▶ [WHAT THE TASK ASKS]: The reply to the records below should contain exactly the lines from the line with "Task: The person" through the line with "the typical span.", and nothing besides.
======== ENTRIES PROVIDED ========
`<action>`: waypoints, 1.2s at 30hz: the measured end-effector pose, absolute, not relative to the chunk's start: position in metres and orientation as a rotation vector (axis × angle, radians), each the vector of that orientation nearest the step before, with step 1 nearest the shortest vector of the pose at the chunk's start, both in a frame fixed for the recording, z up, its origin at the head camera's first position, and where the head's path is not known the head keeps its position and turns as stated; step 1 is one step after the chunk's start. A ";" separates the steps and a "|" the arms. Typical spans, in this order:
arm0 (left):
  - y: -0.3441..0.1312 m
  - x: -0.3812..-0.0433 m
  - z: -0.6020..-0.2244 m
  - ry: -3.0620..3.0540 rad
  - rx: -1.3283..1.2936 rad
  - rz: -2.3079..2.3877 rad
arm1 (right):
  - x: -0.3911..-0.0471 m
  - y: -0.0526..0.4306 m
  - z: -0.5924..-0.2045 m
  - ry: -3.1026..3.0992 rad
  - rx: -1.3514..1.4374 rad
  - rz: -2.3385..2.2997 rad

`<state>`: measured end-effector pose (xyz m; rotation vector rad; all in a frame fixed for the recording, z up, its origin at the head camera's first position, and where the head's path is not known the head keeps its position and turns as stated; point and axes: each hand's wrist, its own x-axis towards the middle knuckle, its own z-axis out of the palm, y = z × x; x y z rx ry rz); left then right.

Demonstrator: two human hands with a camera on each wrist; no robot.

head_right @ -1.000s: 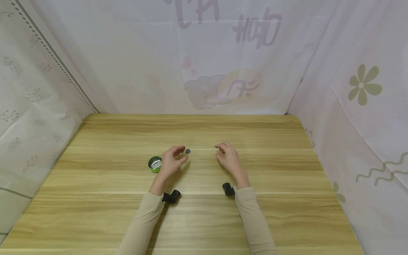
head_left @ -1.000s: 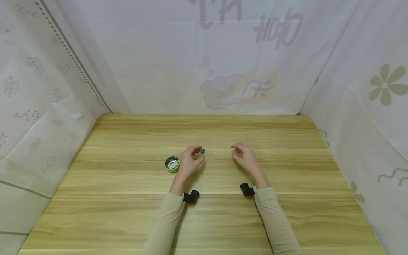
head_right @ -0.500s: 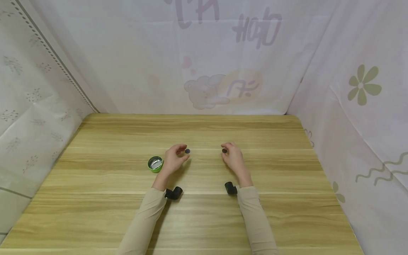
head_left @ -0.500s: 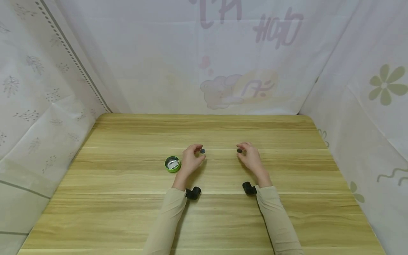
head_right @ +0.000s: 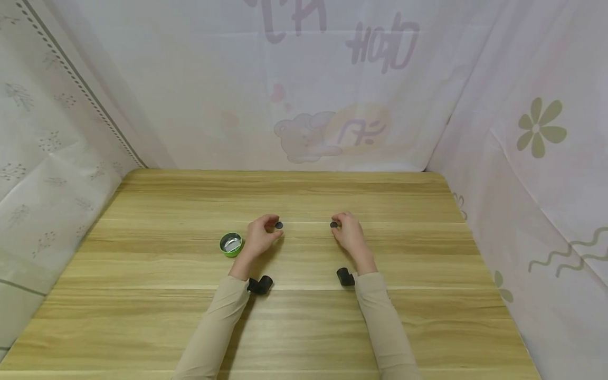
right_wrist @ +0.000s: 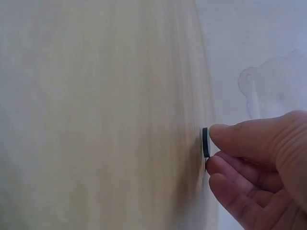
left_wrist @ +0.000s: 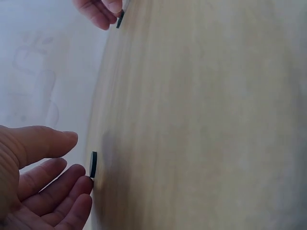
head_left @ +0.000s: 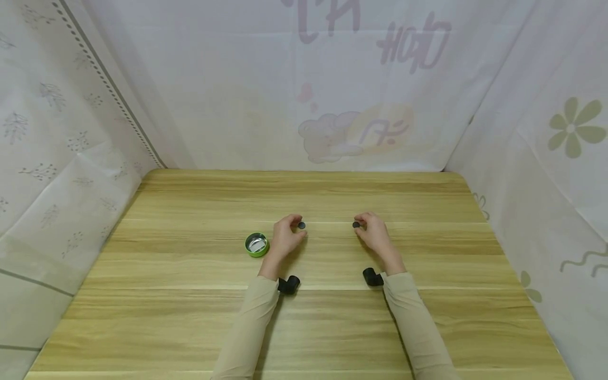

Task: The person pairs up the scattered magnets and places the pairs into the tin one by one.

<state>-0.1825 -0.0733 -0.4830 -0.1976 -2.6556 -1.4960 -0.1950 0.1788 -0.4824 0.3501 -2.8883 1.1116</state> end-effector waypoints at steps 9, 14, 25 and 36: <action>-0.070 -0.190 -0.485 -2.675 -0.125 -1.371 | -0.199 0.179 -0.478 -2.984 0.326 1.055; -0.070 -0.192 -0.484 -2.719 -0.068 -1.320 | -0.201 0.179 -0.476 -2.987 0.332 1.032; -0.071 -0.194 -0.485 -2.743 -0.095 -1.259 | -0.203 0.180 -0.478 -2.981 0.310 1.040; -0.071 -0.197 -0.487 -2.737 -0.133 -1.232 | -0.206 0.181 -0.478 -2.976 0.329 1.045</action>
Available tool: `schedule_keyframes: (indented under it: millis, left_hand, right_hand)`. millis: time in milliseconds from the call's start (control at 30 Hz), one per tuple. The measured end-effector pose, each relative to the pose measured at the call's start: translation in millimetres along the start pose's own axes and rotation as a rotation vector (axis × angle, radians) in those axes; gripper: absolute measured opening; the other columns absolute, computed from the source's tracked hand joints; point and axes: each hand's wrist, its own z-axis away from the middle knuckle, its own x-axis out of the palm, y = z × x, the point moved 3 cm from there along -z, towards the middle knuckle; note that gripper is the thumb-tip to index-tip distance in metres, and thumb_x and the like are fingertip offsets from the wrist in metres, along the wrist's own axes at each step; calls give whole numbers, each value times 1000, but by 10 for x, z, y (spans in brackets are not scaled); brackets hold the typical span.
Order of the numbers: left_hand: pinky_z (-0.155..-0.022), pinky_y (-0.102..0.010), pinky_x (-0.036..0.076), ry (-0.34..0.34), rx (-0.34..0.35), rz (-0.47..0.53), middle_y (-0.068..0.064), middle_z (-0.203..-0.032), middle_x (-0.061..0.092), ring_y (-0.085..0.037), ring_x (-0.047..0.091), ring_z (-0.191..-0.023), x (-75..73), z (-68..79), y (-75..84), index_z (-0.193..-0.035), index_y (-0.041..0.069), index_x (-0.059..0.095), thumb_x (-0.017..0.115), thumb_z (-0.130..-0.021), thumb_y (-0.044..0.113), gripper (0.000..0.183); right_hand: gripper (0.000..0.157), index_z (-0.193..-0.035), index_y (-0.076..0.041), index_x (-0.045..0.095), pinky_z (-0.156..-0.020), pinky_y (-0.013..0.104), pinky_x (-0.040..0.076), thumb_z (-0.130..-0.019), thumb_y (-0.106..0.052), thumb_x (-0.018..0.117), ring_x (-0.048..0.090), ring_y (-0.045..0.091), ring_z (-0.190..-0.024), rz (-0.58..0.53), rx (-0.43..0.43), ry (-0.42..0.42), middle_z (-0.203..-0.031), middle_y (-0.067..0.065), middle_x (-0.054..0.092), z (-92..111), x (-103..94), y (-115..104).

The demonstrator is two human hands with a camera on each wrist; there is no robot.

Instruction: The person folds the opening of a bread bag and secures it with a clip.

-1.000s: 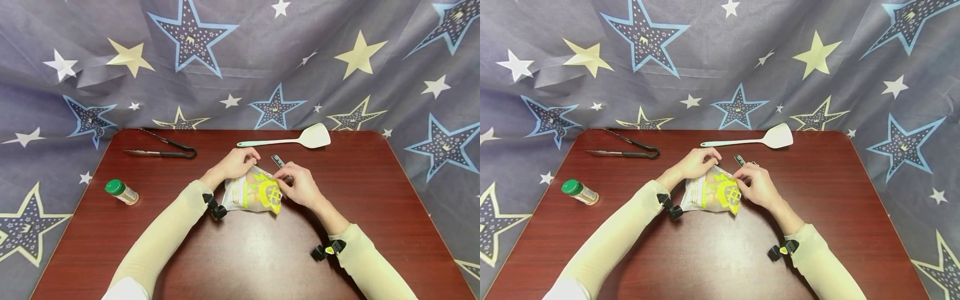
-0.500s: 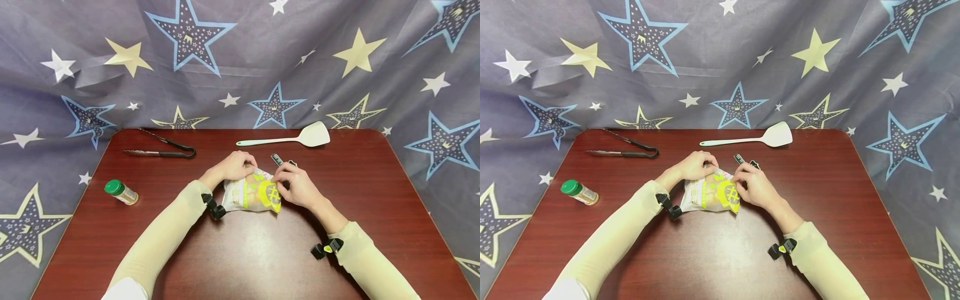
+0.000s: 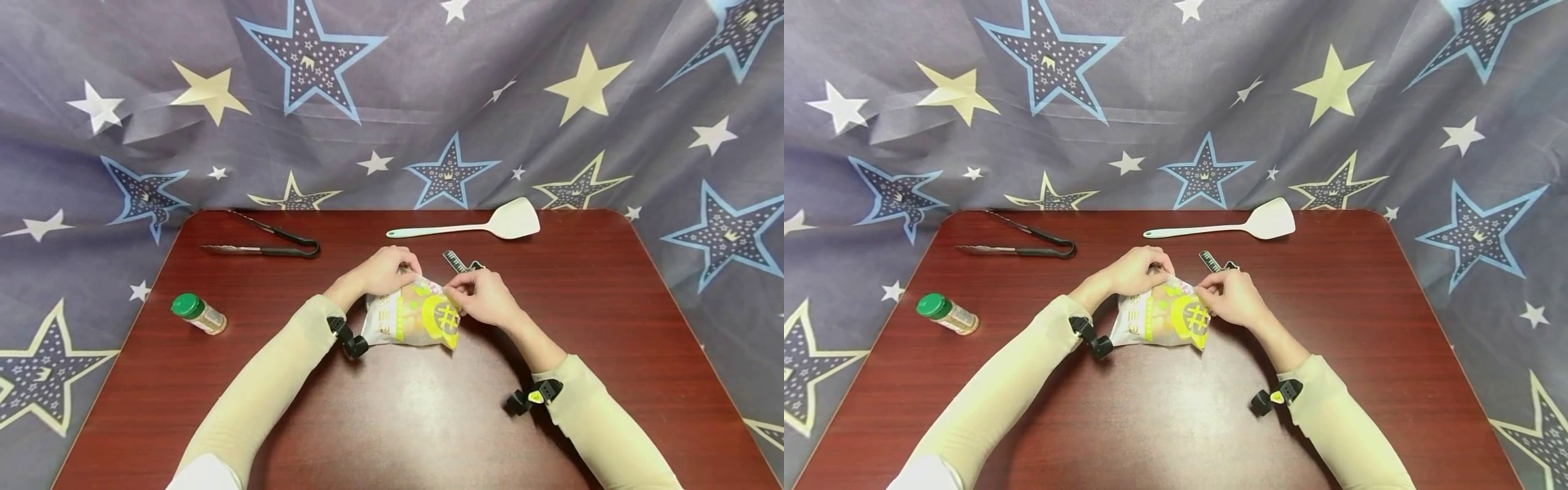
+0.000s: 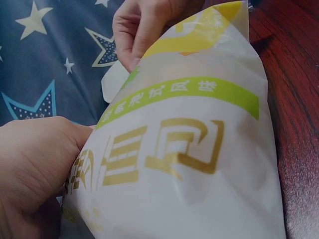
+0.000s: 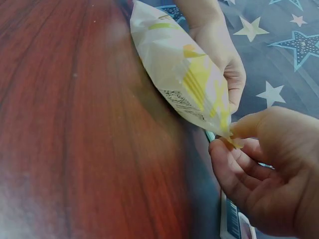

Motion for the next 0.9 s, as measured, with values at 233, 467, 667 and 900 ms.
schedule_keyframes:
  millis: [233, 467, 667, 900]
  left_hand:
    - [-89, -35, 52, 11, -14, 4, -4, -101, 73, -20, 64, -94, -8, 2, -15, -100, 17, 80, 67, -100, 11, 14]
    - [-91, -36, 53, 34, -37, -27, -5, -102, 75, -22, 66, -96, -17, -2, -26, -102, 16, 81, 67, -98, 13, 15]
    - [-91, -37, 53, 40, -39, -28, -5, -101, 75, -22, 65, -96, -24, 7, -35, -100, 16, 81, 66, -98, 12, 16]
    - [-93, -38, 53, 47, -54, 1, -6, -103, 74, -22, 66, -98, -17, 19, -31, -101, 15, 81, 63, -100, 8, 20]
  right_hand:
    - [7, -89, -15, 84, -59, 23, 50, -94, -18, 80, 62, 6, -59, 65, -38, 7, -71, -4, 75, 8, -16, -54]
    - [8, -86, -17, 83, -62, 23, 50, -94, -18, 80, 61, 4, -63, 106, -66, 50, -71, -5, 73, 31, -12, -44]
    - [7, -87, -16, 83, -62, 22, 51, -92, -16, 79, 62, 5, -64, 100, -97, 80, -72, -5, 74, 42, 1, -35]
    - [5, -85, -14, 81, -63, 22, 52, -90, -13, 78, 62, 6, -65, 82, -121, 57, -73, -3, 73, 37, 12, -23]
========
▶ [SOLUTION TO THIS TASK]:
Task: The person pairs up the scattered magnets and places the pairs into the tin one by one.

<state>-0.1825 -0.0733 -0.4830 -0.1976 -2.6556 -1.4960 -0.1950 0.1788 -0.4824 0.3501 -2.8883 1.1116</state> end-effector waypoints at steps 9, 14, 25 and 36: <action>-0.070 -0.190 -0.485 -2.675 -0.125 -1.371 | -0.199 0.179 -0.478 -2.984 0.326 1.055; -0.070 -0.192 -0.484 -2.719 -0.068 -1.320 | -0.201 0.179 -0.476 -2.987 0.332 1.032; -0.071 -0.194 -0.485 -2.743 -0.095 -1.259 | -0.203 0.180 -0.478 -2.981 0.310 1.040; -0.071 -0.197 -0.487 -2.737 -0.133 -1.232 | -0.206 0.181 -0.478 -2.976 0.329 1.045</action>
Available tool: `schedule_keyframes: (indented under it: millis, left_hand, right_hand)`. millis: time in milliseconds from the call's start (control at 30 Hz), one per tuple. The measured end-effector pose, each relative to the pose measured at the call's start: translation in millimetres along the start pose's own axes and rotation as a rotation vector (axis × angle, radians) in those axes; gripper: absolute measured opening; the other columns absolute, computed from the source's tracked hand joints; point and axes: each hand's wrist, its own z-axis away from the middle knuckle, its own x-axis out of the palm, y = z × x, the point moved 3 cm from there along -z, towards the middle knuckle; note that gripper is the thumb-tip to index-tip distance in metres, and thumb_x and the like are fingertip offsets from the wrist in metres, along the wrist's own axes at each step; calls give whole numbers, each value times 1000, but by 10 for x, z, y (spans in brackets are not scaled); brackets hold the typical span.

The answer has been given, and the exercise is done.